Digital patient files, appointments, and calendars can be more easily synchronised, and information for referral treatment more easily shared. Technology also allows the team to correspond with patients through automated reminders.

Fear and anxiety

But technology alone cannot substitute for interpersonal skills. Dental fear and anxiety unfortunately remain a widespread phenomenon. In England, 35% of adults admit to feeling slightly or fairly anxious before treatment, while 15% express that they feel very or extremely anxious (NHS England, 2011).

While communication alone cannot be expected to solve this entirely, it is a truism that the more something is understood, the less frightening it becomes. Research backs this notion, but it is not simply a case of the more information the better – both the type of information given and the way it is delivered are important to how the patient responds.
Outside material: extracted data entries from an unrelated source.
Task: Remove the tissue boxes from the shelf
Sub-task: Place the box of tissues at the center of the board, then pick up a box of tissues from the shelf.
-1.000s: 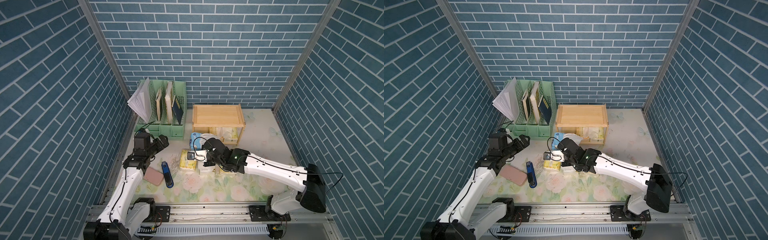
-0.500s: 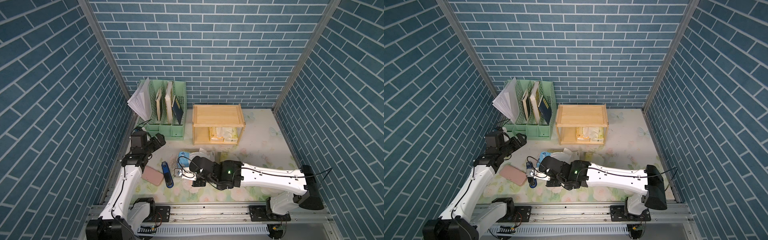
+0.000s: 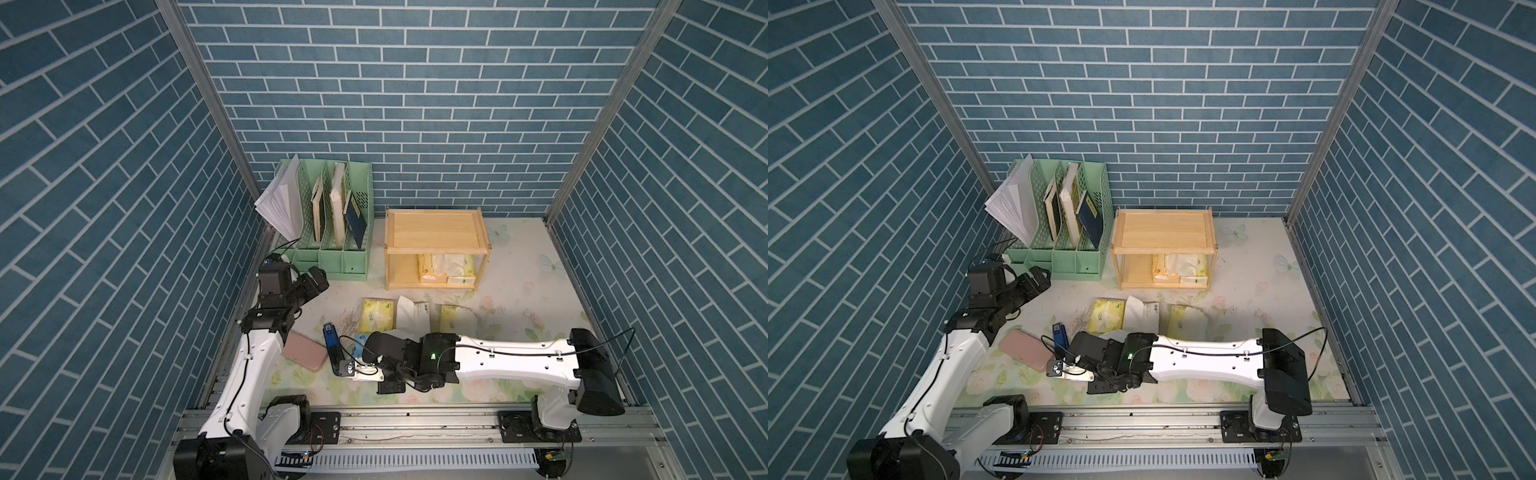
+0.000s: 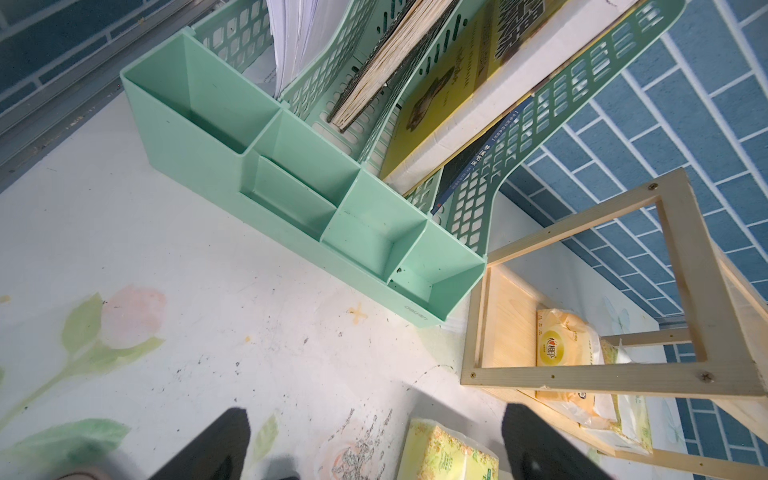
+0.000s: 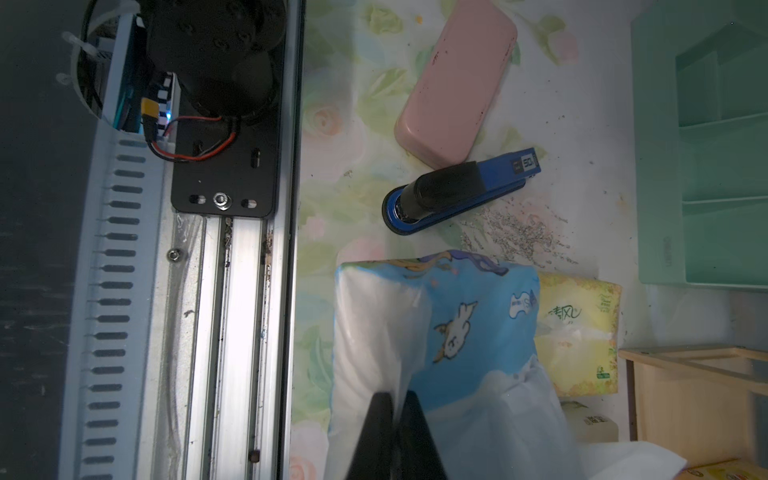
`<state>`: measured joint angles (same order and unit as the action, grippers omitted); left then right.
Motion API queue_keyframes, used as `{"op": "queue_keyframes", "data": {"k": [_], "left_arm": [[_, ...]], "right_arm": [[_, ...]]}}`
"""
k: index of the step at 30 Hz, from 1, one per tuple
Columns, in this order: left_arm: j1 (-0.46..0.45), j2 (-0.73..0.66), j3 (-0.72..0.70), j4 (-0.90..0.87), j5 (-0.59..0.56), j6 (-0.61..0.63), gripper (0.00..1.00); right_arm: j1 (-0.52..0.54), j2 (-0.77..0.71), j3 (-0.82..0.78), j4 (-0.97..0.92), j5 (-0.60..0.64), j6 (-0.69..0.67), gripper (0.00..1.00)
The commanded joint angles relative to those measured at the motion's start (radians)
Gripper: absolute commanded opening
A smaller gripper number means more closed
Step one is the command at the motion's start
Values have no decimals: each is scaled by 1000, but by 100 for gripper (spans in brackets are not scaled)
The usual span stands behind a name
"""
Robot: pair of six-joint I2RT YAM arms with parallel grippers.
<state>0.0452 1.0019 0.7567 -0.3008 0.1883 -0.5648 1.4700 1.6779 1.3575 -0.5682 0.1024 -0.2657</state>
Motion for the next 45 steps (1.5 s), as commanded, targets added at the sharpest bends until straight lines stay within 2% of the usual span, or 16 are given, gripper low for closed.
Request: {"op": "queue_keyframes", "data": {"k": [1, 11, 21, 27, 35, 40, 45], "left_arm": [[8, 8, -10, 5, 11, 13, 100], [8, 12, -25, 16, 16, 3, 100], [8, 17, -24, 17, 16, 6, 100], [8, 18, -23, 14, 14, 5, 100], [8, 7, -18, 8, 14, 14, 100], [8, -24, -46, 37, 43, 13, 100], [8, -82, -100, 80, 95, 8, 100]], "right_arm": [[3, 42, -14, 9, 32, -1, 0], [2, 133, -30, 34, 126, -26, 0], [3, 169, -79, 109, 120, -64, 7], [1, 143, -74, 117, 72, -69, 31], [-46, 29, -67, 85, -4, -64, 53], [-118, -66, -91, 82, -38, -98, 62], [-229, -161, -142, 84, -37, -156, 63]]}}
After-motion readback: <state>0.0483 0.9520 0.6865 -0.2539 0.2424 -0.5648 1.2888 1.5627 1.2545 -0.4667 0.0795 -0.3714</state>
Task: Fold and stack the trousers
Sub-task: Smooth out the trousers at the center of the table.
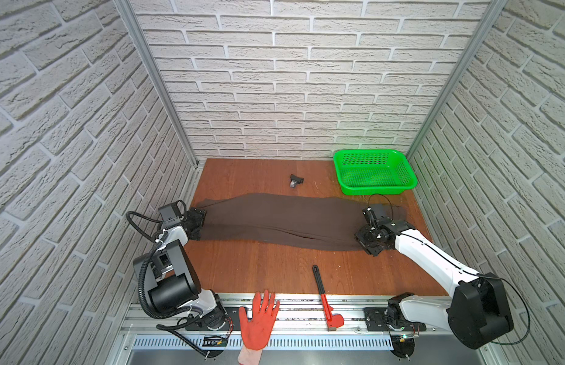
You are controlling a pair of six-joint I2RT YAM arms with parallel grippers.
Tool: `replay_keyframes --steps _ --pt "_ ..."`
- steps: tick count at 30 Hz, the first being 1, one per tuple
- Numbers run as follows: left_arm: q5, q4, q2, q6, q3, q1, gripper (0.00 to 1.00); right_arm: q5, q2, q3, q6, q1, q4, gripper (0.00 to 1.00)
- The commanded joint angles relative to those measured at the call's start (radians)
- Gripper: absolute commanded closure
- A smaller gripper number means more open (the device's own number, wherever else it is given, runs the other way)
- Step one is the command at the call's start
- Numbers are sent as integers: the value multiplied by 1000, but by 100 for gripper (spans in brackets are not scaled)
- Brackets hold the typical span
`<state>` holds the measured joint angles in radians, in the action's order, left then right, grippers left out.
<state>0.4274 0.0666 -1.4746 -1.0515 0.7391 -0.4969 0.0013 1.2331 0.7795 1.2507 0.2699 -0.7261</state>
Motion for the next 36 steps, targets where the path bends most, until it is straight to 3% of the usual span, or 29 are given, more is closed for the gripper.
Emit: replay_keyframes --steps 1,14,31,34,35,36 --pt "-14 -54 20 -16 -21 0 15 -15 0 -11 102 27 32 61" --pt "8 6 94 10 -30 -62 15 -61 259 55 234 111 249 60" --pt "56 20 98 33 -38 -132 15 11 377 95 327 175 338 60" --pt "59 18 93 33 -37 -135 14 17 390 95 340 174 355 67" --pt "61 16 89 33 -37 -135 15 19 390 93 341 173 358 72" --pt "62 15 83 33 -35 -135 15 19 386 93 343 173 362 85"
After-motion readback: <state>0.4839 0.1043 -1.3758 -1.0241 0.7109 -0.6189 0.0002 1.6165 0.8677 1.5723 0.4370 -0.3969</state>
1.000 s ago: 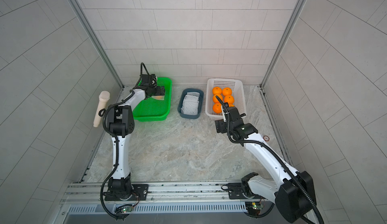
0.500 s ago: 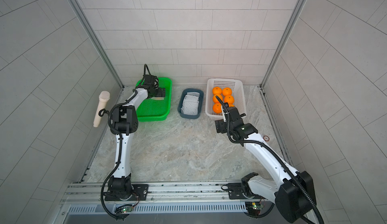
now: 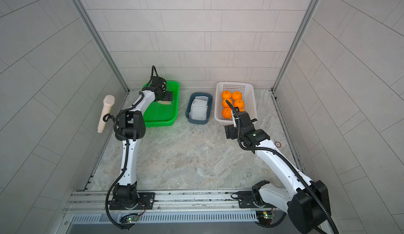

There is of course some variation depending on the psychology of the patient, but generally speaking, providing a better understanding of procedures has been observed to significantly reduce patient anxiety (Kiyohara et al, 2004).

Dental fear drives a vicious cycle wherein individuals delay or avoid visiting their dentist, which naturally leads to dental problems becoming worse than they otherwise would be. This in turn leads to more invasive procedures being required when they do eventually visit, with these treatments likely causing more distress than earlier interventions would have.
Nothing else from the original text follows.